## Problem to work on
Within the material below, transcribe exactly the lines from the one holding "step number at" through the one holding "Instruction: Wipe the", keeping both ends and skipping the rest.
** Opening Information shown block **
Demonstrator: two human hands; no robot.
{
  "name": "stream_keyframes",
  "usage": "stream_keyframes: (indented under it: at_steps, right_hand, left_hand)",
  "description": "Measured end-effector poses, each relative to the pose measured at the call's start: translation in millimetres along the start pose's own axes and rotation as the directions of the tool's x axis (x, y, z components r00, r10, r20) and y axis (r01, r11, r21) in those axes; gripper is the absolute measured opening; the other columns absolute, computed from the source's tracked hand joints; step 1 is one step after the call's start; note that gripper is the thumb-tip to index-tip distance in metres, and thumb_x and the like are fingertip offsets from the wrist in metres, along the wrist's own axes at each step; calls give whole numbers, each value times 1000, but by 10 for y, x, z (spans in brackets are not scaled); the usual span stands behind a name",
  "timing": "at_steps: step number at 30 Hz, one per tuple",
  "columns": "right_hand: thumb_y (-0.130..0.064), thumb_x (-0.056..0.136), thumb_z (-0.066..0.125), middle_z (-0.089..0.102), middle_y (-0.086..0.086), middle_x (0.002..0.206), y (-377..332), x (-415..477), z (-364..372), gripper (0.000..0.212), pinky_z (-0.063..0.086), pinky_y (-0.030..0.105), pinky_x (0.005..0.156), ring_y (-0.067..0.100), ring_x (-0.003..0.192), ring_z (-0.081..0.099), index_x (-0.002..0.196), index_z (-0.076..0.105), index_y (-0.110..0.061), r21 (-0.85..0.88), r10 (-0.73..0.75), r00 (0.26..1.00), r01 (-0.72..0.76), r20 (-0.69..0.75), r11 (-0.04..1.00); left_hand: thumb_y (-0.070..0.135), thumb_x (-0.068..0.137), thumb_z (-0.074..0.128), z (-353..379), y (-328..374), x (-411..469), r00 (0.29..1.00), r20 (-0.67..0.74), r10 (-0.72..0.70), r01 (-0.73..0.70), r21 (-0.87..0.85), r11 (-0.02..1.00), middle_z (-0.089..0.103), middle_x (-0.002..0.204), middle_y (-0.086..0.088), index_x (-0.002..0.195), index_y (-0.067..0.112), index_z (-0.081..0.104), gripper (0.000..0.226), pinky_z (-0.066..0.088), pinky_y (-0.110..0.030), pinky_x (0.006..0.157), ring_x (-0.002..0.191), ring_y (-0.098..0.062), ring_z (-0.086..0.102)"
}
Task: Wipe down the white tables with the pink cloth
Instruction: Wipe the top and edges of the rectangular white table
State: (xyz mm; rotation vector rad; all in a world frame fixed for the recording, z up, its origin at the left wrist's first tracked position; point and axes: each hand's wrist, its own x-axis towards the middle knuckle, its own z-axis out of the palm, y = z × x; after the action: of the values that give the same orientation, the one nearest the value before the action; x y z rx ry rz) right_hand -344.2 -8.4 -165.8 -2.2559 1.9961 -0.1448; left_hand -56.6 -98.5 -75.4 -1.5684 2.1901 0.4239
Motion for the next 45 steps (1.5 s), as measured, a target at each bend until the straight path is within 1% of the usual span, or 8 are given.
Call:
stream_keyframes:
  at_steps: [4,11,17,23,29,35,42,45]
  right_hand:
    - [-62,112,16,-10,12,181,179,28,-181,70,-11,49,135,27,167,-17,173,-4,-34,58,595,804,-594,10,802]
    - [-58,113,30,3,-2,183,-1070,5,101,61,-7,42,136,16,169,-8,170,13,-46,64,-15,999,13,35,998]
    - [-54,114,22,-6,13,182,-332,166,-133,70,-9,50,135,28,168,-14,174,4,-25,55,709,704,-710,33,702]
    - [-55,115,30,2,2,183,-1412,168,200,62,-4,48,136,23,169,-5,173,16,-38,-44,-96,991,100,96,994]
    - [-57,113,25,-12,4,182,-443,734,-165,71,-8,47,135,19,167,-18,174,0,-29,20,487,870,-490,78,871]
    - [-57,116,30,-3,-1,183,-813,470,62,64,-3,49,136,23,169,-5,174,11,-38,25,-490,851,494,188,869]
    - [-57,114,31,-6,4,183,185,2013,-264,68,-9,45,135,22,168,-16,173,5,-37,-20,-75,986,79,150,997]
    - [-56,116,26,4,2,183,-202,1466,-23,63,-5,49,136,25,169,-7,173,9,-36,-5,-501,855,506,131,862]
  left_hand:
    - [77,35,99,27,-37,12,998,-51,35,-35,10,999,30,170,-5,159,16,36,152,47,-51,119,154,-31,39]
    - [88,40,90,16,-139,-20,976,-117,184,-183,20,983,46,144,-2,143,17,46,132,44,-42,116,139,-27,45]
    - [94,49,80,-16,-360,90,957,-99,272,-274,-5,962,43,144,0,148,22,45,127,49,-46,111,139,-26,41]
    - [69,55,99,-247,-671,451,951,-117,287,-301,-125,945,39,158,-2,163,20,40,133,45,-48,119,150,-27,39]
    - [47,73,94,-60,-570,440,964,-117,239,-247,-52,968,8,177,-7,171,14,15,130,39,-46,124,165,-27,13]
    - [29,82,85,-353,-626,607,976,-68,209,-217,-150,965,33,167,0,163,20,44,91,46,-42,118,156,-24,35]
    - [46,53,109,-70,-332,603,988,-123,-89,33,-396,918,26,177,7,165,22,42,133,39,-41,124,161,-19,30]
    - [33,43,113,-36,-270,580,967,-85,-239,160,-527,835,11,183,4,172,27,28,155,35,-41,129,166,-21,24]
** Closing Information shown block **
## Reply
  "timing": "at_steps: step number at 30 Hz, one per tuple",
  "columns": "right_hand: thumb_y (-0.130..0.064), thumb_x (-0.056..0.136), thumb_z (-0.066..0.125), middle_z (-0.089..0.102), middle_y (-0.086..0.086), middle_x (0.002..0.206), y (-377..332), x (-415..477), z (-364..372), gripper (0.000..0.212), pinky_z (-0.063..0.086), pinky_y (-0.030..0.105), pinky_x (0.005..0.156), ring_y (-0.067..0.100), ring_x (-0.003..0.192), ring_z (-0.081..0.099), index_x (-0.002..0.196), index_z (-0.076..0.105), index_y (-0.110..0.061), r21 (-0.85..0.88), r10 (-0.73..0.75), r00 (0.26..1.00), r01 (-0.72..0.76), r20 (-0.69..0.75), r11 (-0.04..1.00); left_hand: thumb_y (-0.070..0.135), thumb_x (-0.068..0.137), thumb_z (-0.074..0.128), z (-353..379), y (-328..374), x (-411..469), r00 (0.29..1.00), r20 (-0.67..0.74), r10 (-0.72..0.70), r01 (-0.73..0.70), r21 (-0.87..0.85), r11 (-0.02..1.00), middle_z (-0.089..0.103), middle_x (-0.002..0.204), middle_y (-0.086..0.088), index_x (-0.002..0.195), index_y (-0.067..0.112), index_z (-0.081..0.104), gripper (0.000..0.226), pinky_z (-0.066..0.088), pinky_y (-0.110..0.030), pinky_x (0.006..0.157), ring_x (-0.002..0.191), ring_y (-0.098..0.062), ring_z (-0.086..0.102)"
}
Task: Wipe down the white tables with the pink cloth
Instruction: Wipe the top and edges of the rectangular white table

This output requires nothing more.